__What you will do__
When you reach the line with "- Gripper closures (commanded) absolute" in the data below, begin printing lines exactly, and stop once the line with "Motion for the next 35" has been printed.

__Source records__
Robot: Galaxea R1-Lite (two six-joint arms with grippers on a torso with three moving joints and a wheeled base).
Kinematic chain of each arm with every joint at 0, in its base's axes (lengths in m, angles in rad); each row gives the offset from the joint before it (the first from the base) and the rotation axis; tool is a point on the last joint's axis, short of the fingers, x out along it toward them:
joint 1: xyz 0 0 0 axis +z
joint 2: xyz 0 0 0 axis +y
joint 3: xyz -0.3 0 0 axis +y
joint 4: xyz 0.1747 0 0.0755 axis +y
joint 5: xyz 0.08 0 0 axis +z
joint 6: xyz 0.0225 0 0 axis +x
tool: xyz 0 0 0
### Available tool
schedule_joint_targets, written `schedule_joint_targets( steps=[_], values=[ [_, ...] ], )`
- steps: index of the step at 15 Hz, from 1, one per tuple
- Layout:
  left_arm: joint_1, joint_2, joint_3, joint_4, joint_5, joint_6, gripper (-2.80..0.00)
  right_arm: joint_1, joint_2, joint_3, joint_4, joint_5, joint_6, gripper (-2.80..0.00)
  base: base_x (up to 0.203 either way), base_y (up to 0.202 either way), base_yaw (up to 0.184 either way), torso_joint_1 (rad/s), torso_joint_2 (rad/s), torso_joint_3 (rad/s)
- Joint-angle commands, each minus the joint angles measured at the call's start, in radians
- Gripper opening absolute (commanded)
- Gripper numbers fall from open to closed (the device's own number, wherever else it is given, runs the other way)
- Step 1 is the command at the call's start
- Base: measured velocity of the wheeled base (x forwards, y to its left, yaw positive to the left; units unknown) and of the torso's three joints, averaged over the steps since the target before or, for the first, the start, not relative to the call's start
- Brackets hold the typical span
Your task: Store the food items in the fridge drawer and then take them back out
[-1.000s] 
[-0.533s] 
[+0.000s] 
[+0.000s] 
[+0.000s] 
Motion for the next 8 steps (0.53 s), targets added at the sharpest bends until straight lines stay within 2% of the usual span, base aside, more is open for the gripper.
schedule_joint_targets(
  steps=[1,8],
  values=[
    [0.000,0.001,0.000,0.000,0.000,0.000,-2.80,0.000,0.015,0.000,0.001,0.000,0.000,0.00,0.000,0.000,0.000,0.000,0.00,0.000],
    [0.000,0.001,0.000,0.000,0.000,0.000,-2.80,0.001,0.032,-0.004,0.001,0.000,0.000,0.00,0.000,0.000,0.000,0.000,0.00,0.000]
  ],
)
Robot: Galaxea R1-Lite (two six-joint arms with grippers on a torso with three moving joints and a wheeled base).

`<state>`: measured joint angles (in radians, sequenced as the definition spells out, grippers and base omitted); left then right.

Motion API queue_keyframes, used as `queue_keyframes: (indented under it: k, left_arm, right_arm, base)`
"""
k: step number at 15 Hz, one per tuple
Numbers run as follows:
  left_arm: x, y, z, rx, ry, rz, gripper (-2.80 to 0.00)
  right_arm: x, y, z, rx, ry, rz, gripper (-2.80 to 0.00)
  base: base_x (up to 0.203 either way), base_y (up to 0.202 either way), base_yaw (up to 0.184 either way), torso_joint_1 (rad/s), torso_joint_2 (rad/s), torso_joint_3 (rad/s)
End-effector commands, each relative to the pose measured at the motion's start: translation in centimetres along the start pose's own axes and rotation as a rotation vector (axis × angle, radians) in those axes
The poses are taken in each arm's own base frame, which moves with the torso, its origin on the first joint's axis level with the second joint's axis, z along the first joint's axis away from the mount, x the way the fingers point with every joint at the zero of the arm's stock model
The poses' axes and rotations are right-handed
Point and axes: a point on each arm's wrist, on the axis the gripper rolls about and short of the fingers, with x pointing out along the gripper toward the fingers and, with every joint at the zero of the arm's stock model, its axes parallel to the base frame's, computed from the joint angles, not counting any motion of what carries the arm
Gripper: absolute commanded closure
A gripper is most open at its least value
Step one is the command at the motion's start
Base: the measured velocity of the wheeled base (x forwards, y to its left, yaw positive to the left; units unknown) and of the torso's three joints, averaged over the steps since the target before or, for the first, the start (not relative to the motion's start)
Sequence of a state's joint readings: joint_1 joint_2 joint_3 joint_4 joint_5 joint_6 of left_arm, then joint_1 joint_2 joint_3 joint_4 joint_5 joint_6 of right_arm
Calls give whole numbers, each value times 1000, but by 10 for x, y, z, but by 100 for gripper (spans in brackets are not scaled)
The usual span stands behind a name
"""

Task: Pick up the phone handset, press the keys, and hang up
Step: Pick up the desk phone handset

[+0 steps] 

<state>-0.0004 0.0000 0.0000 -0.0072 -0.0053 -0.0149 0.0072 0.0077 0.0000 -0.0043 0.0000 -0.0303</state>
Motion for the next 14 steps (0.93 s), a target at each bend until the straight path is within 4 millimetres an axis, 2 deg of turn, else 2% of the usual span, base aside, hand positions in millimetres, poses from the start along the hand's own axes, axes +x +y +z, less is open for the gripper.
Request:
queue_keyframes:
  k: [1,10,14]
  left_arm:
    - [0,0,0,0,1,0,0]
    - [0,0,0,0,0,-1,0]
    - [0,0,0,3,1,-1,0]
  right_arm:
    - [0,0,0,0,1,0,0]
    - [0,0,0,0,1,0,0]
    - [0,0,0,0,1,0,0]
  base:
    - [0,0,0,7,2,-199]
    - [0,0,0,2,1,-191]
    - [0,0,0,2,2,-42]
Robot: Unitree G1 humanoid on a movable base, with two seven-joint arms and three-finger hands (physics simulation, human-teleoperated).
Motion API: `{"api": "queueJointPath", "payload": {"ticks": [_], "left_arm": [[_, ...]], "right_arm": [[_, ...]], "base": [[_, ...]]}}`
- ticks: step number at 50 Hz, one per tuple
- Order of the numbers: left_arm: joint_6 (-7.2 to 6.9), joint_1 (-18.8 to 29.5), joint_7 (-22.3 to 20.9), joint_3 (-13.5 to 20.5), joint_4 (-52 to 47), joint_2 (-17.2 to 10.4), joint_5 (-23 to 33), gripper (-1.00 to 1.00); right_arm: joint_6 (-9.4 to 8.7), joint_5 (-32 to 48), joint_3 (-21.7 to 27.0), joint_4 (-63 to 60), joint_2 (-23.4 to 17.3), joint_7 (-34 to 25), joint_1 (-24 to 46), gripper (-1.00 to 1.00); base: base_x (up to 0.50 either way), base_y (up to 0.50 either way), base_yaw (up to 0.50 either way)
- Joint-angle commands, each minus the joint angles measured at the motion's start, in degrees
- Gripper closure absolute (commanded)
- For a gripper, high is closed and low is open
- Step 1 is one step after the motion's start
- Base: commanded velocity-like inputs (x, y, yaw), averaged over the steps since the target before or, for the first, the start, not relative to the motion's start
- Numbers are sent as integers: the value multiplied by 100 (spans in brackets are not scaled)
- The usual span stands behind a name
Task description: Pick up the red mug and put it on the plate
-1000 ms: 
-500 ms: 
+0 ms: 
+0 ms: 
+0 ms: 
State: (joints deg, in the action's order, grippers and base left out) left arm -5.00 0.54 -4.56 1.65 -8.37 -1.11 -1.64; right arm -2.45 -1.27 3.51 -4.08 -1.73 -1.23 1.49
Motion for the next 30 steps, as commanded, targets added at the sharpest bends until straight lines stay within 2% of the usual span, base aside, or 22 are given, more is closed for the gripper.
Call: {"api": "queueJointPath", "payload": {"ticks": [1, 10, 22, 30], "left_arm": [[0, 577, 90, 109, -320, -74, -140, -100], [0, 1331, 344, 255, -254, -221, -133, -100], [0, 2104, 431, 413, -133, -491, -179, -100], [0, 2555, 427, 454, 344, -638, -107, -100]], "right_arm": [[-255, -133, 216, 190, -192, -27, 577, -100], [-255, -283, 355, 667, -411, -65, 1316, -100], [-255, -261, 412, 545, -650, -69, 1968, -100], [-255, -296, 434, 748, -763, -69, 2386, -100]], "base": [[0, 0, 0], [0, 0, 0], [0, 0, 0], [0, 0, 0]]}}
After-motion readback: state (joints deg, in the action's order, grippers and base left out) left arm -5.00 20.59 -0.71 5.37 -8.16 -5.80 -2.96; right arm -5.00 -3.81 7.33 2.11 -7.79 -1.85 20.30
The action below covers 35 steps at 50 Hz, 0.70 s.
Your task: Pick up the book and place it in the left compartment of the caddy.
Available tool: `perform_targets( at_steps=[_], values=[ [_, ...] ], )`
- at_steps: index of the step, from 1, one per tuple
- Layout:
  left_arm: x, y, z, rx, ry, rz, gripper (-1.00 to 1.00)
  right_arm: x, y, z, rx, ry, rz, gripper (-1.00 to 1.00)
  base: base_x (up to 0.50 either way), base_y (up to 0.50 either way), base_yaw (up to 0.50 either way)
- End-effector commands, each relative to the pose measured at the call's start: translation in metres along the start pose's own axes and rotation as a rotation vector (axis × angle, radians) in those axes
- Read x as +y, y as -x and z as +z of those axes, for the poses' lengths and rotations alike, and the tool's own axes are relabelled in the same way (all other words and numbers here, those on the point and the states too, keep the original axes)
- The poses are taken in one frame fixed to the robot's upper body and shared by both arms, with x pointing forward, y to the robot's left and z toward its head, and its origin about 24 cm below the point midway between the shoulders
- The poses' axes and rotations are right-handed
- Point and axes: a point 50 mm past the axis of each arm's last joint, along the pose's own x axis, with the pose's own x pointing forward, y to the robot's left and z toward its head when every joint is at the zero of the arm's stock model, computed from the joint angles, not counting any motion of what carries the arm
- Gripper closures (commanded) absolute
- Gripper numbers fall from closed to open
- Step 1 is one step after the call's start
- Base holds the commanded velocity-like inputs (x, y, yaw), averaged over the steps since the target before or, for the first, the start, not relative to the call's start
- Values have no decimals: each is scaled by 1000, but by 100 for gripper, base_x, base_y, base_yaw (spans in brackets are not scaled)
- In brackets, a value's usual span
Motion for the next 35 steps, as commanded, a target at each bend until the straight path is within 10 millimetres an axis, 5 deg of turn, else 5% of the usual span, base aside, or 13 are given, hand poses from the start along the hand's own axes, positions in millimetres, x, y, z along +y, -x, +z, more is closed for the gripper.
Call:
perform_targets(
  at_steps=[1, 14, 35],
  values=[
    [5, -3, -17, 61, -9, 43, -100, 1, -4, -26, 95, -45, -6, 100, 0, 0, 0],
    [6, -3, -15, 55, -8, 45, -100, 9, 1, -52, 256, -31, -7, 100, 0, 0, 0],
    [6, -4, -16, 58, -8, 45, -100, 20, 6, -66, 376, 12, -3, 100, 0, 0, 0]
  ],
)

__Answer to this exercise__
- Gripper closures (commanded) absolute
- Gripper numbers fall from closed to open
- Step 1 is one step after the call's start
- Base holds the commanded velocity-like inputs (x, y, yaw), averaged over the steps since the target before or, for the first, the start, not relative to the call's start
- Values have no decimals: each is scaled by 1000, but by 100 for gripper, base_x, base_y, base_yaw (spans in brackets are not scaled)
- In brackets, a value's usual span
Motion for the next 35 steps, as commanded, a target at each bend until the straight path is within 10 millimetres an axis, 5 deg of turn, else 5% of the usual span, base aside, or 13 are given, hand poses from the start along the hand's own axes, positions in millimetres, x, y, z along +y, -x, +z, more is closed for the gripper.

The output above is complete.